Amish chief Samuel Mullet faces life in jail over beard attack
Prosecutors said the attacks constituted a hate crime
Samuel Mullet, the ringleader of a group behind a spate of beard- and hair-cutting attacks on members of an Amish community in Ohio, was sentenced to 15 years in prison.
Mullet, along with nine men and six women, were last year found guilty of assaulting dissenting members of an Amish community in Ohio in 2011. According to prosecutors, five attacks targeted Amish who defied Mullet’s authoritarian leadership of the settlement, which, like other Amish communities, strives to insulate itself from modernity.

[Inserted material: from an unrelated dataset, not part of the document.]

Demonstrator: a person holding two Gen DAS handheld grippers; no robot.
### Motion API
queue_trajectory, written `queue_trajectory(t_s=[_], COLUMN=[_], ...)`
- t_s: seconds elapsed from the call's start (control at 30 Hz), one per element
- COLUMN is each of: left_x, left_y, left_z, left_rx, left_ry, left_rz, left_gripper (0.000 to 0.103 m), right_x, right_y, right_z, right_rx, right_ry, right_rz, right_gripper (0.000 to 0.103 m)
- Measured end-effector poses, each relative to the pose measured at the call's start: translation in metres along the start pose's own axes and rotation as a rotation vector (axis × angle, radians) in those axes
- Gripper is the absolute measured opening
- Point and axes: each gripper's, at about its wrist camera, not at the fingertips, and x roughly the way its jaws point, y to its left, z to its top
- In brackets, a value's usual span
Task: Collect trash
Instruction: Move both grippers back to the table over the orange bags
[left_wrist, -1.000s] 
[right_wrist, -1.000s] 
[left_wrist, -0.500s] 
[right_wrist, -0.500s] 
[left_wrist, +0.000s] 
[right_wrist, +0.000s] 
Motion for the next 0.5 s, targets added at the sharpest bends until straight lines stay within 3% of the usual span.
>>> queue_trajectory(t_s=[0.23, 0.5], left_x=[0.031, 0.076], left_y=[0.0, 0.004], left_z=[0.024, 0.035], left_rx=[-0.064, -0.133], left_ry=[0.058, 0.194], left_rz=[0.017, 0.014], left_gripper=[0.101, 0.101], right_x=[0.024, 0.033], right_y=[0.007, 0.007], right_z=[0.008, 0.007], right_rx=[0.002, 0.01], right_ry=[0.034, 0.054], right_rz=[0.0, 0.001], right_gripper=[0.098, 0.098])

Prosecutors said the attacks constituted a hate crime, given the Amish belief that the Bible instructs married men to grow beards and women to let their hair grow long.
Yesterday, ahead of the ruling by Judge Dan Polster in a Cleveland court, Mullet said his goal had been to “help people” but that he would accept punishment on behalf of his family members.

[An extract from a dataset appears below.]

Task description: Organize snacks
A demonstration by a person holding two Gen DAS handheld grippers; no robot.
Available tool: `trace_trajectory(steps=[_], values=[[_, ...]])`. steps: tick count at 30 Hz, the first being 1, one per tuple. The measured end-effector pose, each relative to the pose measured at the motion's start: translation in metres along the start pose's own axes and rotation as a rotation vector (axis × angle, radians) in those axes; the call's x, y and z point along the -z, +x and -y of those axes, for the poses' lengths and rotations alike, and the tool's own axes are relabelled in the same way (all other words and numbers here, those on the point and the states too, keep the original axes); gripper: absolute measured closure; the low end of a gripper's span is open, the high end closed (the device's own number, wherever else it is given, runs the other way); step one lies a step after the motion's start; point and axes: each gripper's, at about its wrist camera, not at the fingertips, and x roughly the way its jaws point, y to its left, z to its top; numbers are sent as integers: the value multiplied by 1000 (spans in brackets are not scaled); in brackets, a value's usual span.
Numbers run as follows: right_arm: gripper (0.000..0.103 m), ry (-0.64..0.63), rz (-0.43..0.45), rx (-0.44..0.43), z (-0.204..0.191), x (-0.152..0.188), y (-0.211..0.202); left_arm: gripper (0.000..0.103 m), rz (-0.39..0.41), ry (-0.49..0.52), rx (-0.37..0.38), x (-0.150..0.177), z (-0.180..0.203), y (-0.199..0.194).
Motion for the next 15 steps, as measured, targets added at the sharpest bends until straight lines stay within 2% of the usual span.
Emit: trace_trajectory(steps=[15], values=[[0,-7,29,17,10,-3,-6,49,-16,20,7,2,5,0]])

“I am being blamed for being a cult leader,” he said, according to local TV station WKYC. “I am not going to be here much longer ... my goal in life is to help the younger people ... if somebody needs to be punished, I’ll take the punishment for everybody ... let these mothers and fathers go home to their children.”
Earlier, in documents filed with the court, government prospectors called for Mullet, who was not himself accused of cutting anyone’s hair but rather of encouraging his sons and others to do so, to be given a life sentence. They said they had received 14 letters from Amish in Ohio, Pennsylvania and New York asking for a lengthy jail sentence.
Citing what they allege was his iron grip over the Ohio community, prosecutors said: “Samuel Mullet’s control ... was – and is – absolute. He was able to get men to surrender their wives to him. Wives would be forced to leave their small children and live in Mullet Sr’s home so that they could be available to him.”
His defence team asked for a sentence of 18 months to two years, with his lawyer, Ed Bryan, saying that Mullet had no criminal history and, at the of 67, no longer posed a threat of committing any more crimes.